To attend the event and for a chance to receive a book, register at the A Conversation with Dr. Angela Davis registration webpage.
This will be Davis’ second visit to CSUSB. She last spoke on campus in February 2010 at an event hosted by the Women’s Resource Center, which was attended by more than 700 students and guests.
Through her activism and scholarship over many decades, Davis has been deeply involved in movements for social justice around the world. Her work as an educator – both at the university level and in the larger public sphere – has always emphasized the importance of building communities of struggle for economic, racial and gender justice.
Davis’ teaching career has taken her to San Francisco State University, Mills College and UC Berkeley. She also has taught at UCLA, Vassar, Syracuse University, the Claremont Colleges and Stanford University. Most recently she spent 15 years at the University of California, Santa Cruz, where she is now Distinguished Professor Emerita of History of Consciousness – an interdisciplinary Ph.D. program – and of Feminist Studies.
Davis is the author of 10 books and has lectured throughout the United States as well as in Europe, Africa, Asia, Australia and South America. In recent years a persistent theme of her work has been the range of social problems associated with incarceration and the generalized criminalization of those communities that are most affected by poverty and racial discrimination.
She draws upon her own experiences in the early ’70s as a person who spent 18 months in jail and on trial (she was acquitted by a jury), after being placed on the FBI’s “Ten Most Wanted List.” She also has conducted extensive research on numerous issues related to race, gender and imprisonment.
Her books include “Abolition Democracy” and “Are Prisons Obsolete?,” and two books of essays entitled “The Meaning of Freedom” and “Freedom Is a Constant Struggle: Ferguson, Palestine, and the Foundations of a Movement.” Her most recent books include a re-issue of “Angela Davis: An Autobiography and Abolition. Feminism. Now.,” with co-authors Gina Dent, Erica Meiners and Beth Richie.
Twice a vice presidential candidate on the Communist Party USA ticket, Davis is a founding member of Critical Resistance, a national organization dedicated to the dismantling of the prison industrial complex. Internationally, she is affiliated with Sisters Inside, an abolitionist organization based in Queensland, Australia, that works in solidarity with women in prison.

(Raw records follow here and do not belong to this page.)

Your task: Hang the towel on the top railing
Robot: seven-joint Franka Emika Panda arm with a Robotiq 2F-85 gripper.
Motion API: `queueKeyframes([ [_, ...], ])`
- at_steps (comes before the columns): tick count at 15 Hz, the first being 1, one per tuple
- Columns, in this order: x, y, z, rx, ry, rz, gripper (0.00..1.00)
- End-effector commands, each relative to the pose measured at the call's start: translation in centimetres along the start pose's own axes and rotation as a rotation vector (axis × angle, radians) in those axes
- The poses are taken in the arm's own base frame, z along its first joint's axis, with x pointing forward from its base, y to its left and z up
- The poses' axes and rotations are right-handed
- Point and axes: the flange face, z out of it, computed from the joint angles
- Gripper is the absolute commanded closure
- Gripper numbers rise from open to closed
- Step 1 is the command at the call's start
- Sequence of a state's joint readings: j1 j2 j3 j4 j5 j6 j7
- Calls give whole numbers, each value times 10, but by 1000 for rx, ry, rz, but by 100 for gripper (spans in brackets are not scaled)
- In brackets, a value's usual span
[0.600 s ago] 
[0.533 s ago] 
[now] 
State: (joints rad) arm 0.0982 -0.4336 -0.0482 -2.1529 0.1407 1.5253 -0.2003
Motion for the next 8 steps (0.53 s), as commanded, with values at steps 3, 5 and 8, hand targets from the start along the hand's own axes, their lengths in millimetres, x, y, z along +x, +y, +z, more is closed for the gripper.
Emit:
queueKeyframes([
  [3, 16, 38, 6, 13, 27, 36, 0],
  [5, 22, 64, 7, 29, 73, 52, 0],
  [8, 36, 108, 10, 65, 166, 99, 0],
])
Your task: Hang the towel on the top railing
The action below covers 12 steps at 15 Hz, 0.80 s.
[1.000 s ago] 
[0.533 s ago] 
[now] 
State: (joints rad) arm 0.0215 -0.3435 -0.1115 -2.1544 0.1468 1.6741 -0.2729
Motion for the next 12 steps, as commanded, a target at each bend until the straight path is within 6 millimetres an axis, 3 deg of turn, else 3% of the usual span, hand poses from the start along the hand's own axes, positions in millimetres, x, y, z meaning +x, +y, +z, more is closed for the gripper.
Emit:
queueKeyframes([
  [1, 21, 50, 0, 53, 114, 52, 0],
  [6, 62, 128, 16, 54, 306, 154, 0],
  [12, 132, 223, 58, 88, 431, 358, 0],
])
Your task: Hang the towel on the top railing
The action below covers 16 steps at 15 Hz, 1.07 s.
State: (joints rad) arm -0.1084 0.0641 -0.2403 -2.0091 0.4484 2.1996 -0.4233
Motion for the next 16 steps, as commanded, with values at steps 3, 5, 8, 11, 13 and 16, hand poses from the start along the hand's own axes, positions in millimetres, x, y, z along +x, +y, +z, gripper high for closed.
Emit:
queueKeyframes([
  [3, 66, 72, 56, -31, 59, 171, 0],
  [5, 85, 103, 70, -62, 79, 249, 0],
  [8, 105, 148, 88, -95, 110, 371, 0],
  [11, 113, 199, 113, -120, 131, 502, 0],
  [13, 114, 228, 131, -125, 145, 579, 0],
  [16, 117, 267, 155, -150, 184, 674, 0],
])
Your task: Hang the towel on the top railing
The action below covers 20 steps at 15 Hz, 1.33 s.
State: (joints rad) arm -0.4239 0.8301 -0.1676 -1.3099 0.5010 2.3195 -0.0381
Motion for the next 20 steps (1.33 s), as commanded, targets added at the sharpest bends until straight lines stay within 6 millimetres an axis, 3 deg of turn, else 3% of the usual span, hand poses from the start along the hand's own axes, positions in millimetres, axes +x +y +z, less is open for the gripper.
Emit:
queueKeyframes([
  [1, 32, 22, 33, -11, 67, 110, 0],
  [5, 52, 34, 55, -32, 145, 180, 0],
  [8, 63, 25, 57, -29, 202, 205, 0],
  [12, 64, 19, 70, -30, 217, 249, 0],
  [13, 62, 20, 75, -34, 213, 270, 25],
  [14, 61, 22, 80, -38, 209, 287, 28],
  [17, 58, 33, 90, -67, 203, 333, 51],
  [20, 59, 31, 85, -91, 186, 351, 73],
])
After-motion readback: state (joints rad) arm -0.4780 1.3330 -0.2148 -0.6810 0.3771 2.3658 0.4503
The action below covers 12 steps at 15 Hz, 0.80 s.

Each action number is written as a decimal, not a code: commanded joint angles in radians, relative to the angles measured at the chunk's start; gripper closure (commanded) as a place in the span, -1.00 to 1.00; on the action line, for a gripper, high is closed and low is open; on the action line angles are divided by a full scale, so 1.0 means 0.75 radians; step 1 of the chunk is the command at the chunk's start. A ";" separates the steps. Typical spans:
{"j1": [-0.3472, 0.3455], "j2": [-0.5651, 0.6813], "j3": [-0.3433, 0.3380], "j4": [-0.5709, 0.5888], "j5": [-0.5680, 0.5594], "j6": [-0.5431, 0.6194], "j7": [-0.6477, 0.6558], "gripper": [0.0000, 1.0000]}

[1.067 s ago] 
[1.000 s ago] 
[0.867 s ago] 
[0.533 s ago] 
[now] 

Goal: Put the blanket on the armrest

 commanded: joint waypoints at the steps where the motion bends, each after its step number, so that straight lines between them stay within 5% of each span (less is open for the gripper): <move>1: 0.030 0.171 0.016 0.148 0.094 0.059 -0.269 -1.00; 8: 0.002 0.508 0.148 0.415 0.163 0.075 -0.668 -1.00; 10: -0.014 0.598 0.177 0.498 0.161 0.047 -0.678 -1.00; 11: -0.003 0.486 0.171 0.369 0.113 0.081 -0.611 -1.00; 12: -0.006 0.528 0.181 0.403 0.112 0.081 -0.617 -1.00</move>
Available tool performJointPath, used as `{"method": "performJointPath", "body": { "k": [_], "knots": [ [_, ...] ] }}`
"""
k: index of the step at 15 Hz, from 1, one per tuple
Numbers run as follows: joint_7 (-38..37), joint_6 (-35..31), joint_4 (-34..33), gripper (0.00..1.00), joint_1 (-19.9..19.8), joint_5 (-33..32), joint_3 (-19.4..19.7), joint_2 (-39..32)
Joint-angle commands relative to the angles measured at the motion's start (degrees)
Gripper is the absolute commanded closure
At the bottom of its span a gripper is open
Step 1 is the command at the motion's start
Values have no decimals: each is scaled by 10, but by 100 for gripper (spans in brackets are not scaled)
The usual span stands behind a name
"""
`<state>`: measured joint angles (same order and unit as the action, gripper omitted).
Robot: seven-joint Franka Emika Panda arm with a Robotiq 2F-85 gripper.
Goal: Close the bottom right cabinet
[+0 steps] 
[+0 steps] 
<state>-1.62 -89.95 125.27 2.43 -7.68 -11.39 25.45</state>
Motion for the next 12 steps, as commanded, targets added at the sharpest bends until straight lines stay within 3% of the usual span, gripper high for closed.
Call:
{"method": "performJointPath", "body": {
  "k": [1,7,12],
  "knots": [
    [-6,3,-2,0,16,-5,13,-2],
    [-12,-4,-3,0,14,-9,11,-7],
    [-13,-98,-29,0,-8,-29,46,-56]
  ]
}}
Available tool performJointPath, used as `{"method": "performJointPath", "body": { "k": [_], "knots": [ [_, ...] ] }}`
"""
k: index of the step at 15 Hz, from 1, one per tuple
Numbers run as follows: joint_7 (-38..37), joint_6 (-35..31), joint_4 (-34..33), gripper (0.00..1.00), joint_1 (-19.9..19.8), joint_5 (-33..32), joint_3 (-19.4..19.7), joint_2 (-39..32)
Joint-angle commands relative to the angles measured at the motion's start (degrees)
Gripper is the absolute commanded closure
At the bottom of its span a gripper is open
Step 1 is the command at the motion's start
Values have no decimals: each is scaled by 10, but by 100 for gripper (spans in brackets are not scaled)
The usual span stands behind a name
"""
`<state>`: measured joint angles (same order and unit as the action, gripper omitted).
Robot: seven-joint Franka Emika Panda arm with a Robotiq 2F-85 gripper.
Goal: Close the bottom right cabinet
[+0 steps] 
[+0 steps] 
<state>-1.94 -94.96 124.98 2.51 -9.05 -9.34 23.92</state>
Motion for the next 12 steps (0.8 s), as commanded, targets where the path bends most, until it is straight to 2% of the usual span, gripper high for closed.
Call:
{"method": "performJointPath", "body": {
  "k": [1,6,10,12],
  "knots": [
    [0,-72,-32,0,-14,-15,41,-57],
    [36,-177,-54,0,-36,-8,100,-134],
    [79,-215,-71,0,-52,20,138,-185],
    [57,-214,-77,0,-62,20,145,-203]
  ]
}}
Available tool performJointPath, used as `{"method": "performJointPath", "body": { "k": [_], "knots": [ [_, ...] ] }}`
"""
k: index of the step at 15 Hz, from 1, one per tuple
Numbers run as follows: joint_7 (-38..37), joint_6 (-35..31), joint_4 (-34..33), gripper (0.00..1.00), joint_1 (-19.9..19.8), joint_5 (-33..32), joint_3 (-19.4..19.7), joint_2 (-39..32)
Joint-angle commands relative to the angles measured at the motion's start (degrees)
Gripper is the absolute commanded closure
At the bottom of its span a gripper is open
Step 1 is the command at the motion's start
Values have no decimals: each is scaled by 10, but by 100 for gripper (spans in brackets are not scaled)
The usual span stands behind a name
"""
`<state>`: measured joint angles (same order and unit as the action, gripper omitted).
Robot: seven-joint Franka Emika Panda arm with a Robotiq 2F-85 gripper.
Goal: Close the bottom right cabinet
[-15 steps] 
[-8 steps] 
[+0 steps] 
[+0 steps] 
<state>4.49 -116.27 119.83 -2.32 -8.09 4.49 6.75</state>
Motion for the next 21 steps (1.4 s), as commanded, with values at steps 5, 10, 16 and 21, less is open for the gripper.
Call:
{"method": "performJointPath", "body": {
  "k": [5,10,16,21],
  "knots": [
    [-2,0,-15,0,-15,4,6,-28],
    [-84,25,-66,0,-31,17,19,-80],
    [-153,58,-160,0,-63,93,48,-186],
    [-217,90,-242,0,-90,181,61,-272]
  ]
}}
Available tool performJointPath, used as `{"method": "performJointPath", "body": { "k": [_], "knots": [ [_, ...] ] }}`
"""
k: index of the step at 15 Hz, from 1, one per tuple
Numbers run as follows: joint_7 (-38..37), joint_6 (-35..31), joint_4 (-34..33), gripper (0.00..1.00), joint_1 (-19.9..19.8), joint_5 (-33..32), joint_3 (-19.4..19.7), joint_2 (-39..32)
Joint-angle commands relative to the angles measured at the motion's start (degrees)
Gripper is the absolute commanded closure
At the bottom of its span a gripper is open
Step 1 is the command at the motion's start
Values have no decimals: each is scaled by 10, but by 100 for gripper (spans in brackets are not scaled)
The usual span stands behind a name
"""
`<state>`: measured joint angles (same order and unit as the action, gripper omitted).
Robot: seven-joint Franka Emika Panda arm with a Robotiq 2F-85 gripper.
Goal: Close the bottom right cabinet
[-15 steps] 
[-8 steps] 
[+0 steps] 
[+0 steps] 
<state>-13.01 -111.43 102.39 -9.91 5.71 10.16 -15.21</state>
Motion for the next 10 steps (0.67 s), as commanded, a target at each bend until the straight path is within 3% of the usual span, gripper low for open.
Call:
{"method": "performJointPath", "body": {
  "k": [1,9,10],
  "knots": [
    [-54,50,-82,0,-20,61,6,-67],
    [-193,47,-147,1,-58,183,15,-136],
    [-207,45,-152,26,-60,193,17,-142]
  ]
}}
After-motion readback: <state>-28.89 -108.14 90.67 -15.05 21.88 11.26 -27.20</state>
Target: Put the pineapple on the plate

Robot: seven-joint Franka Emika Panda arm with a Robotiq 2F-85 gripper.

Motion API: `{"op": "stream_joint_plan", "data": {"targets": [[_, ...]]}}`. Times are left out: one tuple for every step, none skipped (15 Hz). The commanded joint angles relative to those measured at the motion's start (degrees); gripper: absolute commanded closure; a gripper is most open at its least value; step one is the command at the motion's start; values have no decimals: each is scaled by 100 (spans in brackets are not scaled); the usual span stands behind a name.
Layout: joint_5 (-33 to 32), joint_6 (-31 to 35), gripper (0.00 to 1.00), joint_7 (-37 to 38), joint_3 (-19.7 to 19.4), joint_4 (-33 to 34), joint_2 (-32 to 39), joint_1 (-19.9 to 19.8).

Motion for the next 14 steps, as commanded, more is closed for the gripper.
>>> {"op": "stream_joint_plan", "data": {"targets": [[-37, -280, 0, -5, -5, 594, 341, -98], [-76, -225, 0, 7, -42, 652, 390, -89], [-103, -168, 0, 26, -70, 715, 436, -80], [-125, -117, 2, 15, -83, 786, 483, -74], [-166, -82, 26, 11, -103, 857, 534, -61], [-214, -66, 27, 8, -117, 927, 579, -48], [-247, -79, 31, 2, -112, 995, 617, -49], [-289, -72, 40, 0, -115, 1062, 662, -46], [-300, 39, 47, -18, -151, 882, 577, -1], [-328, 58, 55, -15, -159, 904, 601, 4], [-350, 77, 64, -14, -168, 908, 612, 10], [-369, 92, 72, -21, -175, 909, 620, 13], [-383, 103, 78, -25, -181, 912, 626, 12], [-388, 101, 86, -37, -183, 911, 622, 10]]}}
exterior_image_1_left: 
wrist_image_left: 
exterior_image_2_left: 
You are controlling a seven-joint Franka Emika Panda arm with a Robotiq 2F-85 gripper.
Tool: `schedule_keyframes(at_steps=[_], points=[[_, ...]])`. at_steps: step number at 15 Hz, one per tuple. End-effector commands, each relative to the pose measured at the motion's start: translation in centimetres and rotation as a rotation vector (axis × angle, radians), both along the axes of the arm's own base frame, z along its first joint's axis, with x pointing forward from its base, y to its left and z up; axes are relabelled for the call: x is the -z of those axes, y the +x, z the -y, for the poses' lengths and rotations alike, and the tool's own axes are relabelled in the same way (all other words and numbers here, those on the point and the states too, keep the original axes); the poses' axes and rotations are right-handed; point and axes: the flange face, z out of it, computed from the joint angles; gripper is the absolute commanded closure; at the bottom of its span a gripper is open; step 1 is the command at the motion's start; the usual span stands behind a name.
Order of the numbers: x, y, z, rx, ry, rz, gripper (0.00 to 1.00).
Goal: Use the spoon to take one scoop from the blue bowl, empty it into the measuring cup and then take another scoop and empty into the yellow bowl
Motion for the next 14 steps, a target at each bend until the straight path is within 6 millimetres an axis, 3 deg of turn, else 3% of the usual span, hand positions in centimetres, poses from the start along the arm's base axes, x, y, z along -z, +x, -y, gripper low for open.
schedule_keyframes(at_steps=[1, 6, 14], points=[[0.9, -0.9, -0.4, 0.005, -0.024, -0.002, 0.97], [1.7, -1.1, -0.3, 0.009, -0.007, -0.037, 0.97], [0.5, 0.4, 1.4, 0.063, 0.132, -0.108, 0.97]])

Like many educators, Davis is especially concerned with the general tendency to devote more resources and attention to the prison system than to educational institutions. Having helped to popularize the notion of a “prison industrial complex,” she now urges her audiences to think seriously about the future possibility of a world without prisons and to help forge a 21st century abolitionist movement.